Retrieve each line that contains the word "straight" from the entries below.

+++ Records for the task

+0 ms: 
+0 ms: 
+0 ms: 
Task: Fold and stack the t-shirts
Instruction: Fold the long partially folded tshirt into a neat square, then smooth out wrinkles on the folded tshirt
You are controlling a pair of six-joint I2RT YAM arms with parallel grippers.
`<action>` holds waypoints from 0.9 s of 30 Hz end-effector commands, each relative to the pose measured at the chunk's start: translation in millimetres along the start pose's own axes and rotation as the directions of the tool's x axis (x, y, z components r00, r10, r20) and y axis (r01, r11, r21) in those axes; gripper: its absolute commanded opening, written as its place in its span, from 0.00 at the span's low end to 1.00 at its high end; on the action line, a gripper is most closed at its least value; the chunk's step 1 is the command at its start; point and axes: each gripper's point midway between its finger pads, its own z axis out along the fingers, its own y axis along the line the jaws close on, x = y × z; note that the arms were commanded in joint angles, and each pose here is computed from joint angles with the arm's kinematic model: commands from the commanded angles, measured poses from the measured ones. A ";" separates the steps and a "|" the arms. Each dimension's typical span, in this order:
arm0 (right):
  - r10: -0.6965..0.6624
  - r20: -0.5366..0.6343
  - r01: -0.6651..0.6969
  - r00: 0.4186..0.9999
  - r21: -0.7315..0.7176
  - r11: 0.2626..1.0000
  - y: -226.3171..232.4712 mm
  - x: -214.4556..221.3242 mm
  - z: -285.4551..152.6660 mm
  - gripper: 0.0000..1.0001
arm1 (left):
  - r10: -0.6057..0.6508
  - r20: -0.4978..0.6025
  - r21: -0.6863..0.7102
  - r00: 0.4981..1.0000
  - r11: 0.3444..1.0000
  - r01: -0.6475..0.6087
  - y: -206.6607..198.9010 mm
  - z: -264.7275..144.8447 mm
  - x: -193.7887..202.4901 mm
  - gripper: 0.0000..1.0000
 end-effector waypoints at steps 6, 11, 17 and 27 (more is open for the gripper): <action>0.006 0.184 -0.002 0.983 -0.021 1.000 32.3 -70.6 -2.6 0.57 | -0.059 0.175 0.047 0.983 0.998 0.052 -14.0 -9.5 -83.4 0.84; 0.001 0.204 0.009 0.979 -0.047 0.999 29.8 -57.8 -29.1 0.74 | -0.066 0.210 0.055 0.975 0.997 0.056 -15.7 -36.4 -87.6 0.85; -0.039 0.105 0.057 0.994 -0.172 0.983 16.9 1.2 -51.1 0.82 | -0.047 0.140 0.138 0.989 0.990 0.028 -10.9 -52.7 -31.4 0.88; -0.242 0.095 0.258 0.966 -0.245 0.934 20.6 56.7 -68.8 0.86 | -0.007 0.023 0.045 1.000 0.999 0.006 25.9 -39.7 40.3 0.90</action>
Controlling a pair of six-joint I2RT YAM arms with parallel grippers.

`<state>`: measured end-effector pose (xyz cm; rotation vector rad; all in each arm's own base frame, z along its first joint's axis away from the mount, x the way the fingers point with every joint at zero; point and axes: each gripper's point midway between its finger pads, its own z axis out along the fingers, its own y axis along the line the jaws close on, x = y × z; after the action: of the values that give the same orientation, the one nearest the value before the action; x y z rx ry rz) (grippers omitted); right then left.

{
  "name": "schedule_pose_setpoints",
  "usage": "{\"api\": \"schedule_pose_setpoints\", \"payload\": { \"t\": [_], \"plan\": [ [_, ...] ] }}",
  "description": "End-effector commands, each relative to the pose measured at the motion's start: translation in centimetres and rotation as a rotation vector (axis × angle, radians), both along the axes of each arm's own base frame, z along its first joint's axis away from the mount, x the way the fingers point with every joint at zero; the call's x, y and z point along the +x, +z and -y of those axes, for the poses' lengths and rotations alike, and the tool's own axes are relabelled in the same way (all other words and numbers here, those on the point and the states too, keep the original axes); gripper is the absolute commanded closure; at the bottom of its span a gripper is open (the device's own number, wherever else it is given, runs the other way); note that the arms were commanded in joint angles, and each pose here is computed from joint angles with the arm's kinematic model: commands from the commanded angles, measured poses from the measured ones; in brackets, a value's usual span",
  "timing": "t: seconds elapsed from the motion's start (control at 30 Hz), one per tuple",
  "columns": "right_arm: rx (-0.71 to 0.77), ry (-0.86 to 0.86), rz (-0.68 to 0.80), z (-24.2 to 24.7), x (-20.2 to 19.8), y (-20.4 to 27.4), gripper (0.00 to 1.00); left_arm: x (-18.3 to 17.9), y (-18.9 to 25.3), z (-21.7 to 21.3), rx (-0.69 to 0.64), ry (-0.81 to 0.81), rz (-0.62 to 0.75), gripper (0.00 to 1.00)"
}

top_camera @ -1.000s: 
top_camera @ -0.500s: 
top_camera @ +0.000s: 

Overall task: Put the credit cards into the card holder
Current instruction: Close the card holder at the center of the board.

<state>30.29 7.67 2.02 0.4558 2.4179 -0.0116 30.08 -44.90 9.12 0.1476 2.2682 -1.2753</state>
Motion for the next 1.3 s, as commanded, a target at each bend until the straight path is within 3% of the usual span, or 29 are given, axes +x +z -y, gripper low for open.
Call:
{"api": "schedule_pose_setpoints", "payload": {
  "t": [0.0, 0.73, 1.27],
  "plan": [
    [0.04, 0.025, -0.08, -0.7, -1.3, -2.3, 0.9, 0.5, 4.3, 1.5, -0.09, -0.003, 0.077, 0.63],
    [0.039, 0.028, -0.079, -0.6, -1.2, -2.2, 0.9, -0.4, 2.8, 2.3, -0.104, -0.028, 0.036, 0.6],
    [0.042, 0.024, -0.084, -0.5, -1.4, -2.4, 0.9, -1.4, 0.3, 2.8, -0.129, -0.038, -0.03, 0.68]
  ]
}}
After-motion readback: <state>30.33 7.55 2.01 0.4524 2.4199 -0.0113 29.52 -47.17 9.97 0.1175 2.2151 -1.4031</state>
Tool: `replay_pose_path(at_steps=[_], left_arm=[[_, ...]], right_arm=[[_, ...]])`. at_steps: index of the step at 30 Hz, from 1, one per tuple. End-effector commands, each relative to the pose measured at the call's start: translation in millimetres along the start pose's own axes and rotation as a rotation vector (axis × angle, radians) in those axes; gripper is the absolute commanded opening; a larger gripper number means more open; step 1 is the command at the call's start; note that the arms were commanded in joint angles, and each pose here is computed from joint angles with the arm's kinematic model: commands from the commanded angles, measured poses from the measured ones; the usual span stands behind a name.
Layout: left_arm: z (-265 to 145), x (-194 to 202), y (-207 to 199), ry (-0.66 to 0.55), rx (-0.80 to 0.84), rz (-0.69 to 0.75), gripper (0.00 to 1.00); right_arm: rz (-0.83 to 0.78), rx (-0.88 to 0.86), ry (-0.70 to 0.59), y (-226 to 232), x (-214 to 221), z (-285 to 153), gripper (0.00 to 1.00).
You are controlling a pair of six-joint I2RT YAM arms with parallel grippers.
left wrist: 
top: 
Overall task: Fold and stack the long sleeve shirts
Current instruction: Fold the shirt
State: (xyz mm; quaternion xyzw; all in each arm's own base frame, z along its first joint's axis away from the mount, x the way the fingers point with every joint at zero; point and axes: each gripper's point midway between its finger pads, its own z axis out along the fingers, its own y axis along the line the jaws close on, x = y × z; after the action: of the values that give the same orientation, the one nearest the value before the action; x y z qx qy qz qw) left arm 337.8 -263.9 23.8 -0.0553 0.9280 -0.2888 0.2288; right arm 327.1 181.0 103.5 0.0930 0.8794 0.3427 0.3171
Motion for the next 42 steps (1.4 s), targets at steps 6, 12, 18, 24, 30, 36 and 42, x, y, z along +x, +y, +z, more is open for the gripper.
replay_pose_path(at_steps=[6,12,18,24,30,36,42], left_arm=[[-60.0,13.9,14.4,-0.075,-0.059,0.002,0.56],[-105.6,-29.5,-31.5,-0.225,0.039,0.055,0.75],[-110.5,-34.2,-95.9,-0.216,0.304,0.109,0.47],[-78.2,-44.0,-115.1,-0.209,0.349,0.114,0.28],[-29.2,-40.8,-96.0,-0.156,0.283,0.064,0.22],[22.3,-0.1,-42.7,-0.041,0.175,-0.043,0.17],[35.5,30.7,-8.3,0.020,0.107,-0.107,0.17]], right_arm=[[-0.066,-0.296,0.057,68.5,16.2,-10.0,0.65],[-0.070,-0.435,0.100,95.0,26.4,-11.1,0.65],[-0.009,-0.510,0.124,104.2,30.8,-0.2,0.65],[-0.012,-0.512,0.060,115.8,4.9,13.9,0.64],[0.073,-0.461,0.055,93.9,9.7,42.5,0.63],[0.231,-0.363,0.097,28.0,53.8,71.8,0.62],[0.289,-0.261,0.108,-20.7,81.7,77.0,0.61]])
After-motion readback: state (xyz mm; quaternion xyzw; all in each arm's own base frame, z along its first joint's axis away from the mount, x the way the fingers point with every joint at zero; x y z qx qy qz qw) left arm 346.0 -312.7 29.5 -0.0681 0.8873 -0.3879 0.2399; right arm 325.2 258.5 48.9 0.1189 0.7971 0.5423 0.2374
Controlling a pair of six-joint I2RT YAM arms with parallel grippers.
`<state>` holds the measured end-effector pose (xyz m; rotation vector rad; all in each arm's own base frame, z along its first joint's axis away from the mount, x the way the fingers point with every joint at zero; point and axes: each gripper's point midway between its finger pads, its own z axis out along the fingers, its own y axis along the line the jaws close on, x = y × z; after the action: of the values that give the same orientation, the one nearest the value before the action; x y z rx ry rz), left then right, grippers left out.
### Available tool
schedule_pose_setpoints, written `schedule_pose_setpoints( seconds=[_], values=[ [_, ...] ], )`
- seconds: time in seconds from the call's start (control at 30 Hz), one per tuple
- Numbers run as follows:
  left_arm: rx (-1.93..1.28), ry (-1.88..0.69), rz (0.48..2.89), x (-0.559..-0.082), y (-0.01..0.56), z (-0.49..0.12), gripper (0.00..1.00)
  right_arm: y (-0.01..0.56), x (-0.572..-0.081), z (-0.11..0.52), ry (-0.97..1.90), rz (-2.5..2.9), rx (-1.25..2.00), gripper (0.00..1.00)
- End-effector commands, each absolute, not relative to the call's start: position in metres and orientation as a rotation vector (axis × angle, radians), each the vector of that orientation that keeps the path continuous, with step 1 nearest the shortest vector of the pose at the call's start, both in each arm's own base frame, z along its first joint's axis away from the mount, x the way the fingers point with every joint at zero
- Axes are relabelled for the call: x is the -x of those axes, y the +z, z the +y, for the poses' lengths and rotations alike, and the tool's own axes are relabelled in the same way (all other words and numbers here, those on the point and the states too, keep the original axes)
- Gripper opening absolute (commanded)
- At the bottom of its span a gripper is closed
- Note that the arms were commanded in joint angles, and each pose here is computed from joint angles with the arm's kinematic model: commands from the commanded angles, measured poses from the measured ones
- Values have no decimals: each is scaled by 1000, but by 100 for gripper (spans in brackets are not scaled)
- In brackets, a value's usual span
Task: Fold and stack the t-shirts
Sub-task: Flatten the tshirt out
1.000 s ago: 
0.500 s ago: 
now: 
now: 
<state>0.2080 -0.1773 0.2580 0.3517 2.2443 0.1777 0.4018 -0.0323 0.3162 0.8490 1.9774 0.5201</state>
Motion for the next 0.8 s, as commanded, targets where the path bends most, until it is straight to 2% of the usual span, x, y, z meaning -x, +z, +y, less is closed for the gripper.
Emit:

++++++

__Your solution__.
Motion for the next 1.3 s, as commanded, a target at each bend until the straight path is within 3% of the usual span, or 29 are given, axes +x +z -y, gripper low for open.
Motion for the next 0.8 s, as commanded, targets where the path bends most, until it is straight to 2% of the usual span, x, y, z meaning -x, +z, +y, less is closed for the gripper.

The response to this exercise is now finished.